Development begins immediately, at the Un poco più mosso eight bars before [4]. And it is here that Sinigaglia comes closest to Goldoni, creating what amounts to a species of musical baruffa. At the same time, the composer demonstrates his Austro-German ethos, ceaselessly moulding his material into new thematic shapes. To start with, a pair of phrases, the second beginning at [4], brings attention alternately to the anapaestic rhythms of the subordinate theme and its more lyrical side. An extension of the second phrase leads into a passage in continuous quavers (eight bars before [5]), which in turn brings a new idea, at the Allegro moderato at [5]. There is no stability to the B minor briefly affirmed here, Sinigaglia building to a further new idea with the Allegro at [6]. And again the music continues to grow in excitement, always in bustling – or perhaps squabbling – continuous quavers. An especially boisterous tutti, five bars before [7], precedes the climactic arrival of a point of clear harmonic focus one bar before [8]. Dominant preparation in A is sustained from here all the way to the Moderatamente mosso at [9], where the subordinate theme appears in that key, the music having in the meantime calmed down considerably.

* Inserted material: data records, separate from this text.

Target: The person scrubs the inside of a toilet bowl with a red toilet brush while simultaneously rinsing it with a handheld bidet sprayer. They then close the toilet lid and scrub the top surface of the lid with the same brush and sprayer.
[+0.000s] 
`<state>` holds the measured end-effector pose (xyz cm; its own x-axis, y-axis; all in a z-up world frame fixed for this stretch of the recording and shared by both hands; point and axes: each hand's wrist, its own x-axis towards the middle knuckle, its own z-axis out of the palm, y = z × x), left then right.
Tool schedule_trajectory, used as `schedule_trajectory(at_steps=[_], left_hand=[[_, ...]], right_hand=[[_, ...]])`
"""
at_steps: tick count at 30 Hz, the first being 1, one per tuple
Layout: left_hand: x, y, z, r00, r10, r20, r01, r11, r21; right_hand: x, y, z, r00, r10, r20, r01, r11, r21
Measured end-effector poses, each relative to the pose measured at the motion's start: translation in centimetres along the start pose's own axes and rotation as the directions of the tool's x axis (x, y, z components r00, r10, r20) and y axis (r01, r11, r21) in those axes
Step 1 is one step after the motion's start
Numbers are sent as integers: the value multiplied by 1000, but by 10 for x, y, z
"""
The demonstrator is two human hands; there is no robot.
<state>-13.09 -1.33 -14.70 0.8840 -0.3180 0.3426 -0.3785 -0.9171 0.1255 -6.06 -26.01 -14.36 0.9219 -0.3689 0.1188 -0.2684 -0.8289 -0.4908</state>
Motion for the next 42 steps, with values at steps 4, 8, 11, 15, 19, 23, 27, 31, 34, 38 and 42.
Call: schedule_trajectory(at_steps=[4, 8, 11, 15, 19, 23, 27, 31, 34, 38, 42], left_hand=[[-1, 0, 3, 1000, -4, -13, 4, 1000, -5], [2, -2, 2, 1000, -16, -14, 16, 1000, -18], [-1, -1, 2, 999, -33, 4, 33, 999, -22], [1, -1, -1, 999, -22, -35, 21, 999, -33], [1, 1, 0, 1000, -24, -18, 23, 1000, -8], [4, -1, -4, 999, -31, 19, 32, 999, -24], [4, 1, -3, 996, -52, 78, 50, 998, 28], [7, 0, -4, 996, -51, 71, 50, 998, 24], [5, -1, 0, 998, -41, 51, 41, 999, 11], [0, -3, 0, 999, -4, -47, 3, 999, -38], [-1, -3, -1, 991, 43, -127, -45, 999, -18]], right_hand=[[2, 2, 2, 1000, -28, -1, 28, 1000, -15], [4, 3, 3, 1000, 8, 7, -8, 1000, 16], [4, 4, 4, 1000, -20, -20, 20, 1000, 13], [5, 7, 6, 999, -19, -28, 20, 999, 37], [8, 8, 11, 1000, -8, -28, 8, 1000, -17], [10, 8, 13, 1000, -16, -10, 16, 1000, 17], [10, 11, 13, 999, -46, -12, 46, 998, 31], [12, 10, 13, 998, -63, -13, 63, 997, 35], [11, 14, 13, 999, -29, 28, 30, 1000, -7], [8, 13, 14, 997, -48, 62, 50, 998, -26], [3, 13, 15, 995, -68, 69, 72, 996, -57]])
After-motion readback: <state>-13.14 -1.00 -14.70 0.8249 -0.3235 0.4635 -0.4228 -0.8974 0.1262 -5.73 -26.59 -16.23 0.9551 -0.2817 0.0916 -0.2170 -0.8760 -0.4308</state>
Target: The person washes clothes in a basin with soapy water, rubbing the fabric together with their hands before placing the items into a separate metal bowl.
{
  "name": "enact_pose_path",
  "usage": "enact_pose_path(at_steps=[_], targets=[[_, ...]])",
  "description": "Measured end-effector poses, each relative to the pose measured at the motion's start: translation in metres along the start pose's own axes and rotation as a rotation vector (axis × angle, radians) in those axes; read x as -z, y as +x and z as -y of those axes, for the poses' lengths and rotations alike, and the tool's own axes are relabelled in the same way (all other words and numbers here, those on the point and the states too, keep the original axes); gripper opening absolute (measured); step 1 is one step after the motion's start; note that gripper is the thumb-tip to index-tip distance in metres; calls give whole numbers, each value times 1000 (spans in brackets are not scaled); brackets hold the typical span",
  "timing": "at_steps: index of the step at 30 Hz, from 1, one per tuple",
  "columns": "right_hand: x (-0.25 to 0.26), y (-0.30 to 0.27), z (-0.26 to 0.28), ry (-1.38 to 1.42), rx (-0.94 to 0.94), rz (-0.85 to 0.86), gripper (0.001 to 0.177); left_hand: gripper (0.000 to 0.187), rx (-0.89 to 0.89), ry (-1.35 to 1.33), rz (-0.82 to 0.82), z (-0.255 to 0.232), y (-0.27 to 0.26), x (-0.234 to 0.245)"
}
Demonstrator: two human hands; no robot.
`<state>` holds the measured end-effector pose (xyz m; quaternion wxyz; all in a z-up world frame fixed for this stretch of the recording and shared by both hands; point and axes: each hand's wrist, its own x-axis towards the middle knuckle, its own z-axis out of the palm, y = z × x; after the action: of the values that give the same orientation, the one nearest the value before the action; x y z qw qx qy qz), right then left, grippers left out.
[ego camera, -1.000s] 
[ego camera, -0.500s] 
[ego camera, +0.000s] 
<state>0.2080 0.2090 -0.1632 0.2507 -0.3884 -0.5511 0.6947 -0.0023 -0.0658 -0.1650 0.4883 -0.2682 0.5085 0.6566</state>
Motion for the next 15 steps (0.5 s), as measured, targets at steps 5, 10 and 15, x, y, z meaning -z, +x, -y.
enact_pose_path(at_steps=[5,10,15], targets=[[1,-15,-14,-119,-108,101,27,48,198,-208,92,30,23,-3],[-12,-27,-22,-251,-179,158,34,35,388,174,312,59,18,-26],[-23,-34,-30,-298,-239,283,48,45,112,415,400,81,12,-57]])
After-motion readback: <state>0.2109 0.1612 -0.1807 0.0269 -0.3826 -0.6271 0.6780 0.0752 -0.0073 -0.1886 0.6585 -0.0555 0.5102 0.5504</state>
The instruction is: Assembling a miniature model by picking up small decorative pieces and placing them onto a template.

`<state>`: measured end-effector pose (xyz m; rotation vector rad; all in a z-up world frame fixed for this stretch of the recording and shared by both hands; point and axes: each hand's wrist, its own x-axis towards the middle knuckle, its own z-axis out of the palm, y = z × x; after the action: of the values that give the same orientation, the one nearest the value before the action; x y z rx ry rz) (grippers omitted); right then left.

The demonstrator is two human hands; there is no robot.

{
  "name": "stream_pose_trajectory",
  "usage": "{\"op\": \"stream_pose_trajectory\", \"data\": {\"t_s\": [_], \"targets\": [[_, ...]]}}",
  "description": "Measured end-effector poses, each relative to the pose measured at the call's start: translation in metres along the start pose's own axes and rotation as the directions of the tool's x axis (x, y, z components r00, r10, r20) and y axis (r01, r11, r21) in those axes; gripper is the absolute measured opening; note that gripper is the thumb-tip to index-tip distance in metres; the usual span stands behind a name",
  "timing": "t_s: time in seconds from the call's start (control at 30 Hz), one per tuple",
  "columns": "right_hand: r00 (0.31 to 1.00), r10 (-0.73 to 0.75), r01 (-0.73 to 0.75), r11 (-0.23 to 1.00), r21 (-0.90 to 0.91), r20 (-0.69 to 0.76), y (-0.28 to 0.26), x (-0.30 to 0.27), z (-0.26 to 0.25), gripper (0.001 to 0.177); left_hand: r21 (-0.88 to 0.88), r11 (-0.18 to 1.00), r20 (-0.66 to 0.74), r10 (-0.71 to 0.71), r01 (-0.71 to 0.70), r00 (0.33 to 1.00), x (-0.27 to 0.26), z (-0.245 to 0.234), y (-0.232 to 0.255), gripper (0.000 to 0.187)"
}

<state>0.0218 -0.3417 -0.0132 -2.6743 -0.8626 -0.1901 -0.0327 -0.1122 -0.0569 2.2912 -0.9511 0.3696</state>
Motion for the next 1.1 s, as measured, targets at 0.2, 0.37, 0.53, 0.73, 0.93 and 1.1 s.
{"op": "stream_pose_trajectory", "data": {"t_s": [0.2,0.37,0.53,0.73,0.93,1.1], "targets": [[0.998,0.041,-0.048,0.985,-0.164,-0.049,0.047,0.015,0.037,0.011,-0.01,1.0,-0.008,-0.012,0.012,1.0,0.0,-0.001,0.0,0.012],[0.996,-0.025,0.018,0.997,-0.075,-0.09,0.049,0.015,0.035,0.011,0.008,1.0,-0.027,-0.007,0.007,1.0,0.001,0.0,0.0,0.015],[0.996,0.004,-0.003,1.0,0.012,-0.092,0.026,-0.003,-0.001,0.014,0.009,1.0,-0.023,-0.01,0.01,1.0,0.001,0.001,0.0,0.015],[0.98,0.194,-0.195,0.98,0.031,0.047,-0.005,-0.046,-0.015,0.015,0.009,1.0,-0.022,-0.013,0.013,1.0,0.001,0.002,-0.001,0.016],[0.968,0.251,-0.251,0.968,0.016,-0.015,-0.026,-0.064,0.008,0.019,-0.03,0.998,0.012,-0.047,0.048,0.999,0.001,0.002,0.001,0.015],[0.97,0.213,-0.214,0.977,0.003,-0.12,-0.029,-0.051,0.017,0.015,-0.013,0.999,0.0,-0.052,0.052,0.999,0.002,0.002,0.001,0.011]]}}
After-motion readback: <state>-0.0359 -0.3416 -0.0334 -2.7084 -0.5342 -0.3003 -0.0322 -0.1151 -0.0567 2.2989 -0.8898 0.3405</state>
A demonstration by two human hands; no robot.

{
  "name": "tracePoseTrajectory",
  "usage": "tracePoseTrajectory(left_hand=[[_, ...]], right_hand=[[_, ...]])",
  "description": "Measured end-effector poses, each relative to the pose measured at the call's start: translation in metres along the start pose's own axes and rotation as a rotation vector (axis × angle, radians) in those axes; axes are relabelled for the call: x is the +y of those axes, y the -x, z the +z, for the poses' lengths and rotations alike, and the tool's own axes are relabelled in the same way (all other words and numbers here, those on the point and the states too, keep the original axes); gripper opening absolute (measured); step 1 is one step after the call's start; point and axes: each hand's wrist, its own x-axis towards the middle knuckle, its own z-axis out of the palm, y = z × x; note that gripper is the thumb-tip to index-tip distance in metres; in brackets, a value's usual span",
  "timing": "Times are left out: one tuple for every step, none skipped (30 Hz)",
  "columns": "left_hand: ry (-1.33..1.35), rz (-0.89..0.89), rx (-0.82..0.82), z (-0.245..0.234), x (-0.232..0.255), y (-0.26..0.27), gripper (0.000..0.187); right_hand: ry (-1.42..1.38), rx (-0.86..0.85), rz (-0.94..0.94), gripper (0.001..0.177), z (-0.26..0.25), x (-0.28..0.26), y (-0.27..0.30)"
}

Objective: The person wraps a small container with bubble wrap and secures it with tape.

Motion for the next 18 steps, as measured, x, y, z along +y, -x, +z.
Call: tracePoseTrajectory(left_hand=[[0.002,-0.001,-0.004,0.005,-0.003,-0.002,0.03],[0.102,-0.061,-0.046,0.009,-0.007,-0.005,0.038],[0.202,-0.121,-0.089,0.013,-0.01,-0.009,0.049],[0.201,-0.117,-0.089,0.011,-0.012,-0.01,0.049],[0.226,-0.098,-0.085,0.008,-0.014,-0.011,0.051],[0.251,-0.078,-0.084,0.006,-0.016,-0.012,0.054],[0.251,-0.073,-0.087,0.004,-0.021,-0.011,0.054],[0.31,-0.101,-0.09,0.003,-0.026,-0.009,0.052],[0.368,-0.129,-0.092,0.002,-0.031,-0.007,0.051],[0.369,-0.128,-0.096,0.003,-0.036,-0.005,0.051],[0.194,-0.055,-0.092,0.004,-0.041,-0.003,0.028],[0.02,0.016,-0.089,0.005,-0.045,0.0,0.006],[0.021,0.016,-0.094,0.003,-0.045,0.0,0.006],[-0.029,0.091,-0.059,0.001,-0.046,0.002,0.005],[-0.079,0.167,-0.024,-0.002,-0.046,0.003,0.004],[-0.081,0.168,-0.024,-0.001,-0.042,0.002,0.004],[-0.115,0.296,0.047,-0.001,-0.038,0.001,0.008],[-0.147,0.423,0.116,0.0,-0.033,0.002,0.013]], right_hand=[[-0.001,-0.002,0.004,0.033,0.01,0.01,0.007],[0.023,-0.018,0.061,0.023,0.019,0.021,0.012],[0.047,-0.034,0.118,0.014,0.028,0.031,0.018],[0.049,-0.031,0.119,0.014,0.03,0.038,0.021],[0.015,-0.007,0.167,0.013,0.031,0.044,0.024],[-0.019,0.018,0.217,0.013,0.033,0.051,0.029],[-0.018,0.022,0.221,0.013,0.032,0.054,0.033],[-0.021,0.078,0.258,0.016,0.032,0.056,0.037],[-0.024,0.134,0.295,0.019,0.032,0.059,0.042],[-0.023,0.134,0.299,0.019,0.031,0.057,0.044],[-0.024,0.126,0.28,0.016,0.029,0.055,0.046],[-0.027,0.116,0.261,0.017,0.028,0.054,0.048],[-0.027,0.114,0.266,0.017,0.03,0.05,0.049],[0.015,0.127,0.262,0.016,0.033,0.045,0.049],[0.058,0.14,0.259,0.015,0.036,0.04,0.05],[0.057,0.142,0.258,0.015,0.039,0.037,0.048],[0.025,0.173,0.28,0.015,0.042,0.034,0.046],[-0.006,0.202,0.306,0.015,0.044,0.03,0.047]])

At last, then, this theme has been stated in the correct key. But by now it is no longer the correct key. For this is presumably the recapitulation of Sinigaglia’s sonata, a recapitulation in which the themes appear in reverse order, with the second in what is in fact the wrong key, since it ought to be the tonic. At [10], Sinigaglia moves to E major and begins a passage of secondary development. Especially noteworthy is the lyrical expansion (over a long-held dominant pedal) nine bars before [11]: yet another new idea, and a very Straussian one. Straussian too is the sudden harmonic shift to the dominant of D flat major at the Più mosso nine bars after [11]. It is only at the Più animato one bar before [12] that the music returns to sharp regions. What sounds like a dominant preparation in G leads unexpectedly, at the Allegro at [13], to a return to the music of [5]. Here this material is directed towards a dominant pedal in D (the Animato ten bars before [14]), which ushers in the return of the principal theme in the tonic, con brio (at [14]). Now the overall form of the Overture appears clearer. After the first exuberant and then expansive directions in which Sinigaglia’s two development sections take the music of his subordinate theme, the principal theme returns to round off the structure. A good deal of the recapitulation of the principal theme is literal, enhanced orchestral brilliance aside. Only towards the end of the middle section of the theme’s ternary form (from the fifth bar of [16]) does Sinigaglia begin to institute substantial changes, initially to bolster the final return of the opening idea, at [17]. This final statement is considerably modified: there is no modulation to the dominant (compare bars 4–6 of [17] with bars 4–6 of [2]), and the music moves swiftly to a coda in a blazing D major.

Benjamin Earle, 2016

1 One of the earliest published accounts of the deaths of Sinigaglia and his sister is to be found in D.P.L. [Luigi Dallapiccola], »Leone ed Alina«, Corriere di Firenze, 15/16 October 1944, p. 3. See also Luigi Rognoni, »Leone Sinigaglia«, in Adelmo Damerini and Gino Roncaglia (eds.), Musicisti piemontesi e liguri, Siena, Ticci, 1959, p. 64.
2 See Henry Wood, My Life of Music, London, Gollancz, 1938, p. 271.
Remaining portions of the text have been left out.